[Task statement] For this exercise, restate word for word only the lines from the first line of the data to the line containing "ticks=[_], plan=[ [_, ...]".

[Exercise data]
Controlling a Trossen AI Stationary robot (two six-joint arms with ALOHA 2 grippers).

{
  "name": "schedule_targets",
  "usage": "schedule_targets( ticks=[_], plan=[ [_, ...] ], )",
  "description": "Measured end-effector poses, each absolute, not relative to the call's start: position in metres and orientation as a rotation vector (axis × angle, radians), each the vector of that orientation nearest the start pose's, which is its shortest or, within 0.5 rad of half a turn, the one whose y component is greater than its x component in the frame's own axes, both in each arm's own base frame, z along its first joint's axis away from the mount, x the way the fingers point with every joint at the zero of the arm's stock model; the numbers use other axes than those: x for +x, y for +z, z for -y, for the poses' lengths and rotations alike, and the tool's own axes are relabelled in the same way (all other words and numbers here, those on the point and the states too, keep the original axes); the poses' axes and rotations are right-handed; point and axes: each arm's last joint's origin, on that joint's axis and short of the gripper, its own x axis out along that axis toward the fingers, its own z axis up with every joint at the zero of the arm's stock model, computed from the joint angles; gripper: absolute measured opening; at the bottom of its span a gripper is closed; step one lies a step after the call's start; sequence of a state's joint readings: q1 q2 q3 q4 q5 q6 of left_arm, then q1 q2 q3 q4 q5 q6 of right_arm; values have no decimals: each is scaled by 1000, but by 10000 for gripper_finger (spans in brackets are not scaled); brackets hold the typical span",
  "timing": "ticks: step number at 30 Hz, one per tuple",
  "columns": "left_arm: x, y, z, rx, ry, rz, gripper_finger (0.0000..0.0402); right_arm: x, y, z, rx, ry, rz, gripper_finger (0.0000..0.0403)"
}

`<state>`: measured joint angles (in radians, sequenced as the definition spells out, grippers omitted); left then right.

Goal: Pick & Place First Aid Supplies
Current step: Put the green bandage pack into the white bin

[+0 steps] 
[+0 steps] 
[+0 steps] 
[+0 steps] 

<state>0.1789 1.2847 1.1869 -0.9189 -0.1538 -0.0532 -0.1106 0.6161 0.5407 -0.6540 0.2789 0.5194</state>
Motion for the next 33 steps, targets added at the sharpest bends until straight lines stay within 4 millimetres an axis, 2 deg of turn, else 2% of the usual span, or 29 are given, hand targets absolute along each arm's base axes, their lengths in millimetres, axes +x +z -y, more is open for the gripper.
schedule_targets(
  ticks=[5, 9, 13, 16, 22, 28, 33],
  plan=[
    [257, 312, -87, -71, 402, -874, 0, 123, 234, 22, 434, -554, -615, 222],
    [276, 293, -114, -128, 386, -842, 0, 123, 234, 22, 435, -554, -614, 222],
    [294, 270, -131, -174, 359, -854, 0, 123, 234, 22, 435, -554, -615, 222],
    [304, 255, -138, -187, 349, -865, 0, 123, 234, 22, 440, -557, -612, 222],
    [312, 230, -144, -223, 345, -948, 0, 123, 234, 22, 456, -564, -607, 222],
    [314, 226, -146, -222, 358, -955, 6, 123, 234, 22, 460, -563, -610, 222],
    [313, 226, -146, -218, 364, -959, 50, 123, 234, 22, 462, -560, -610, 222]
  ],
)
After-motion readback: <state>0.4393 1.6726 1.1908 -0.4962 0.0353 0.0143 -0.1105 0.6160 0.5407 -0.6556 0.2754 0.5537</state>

[Exercise solution]
Controlling a Trossen AI Stationary robot (two six-joint arms with ALOHA 2 grippers).

{
  "name": "schedule_targets",
  "usage": "schedule_targets( ticks=[_], plan=[ [_, ...] ], )",

Nothing else remains to be done for this exercise.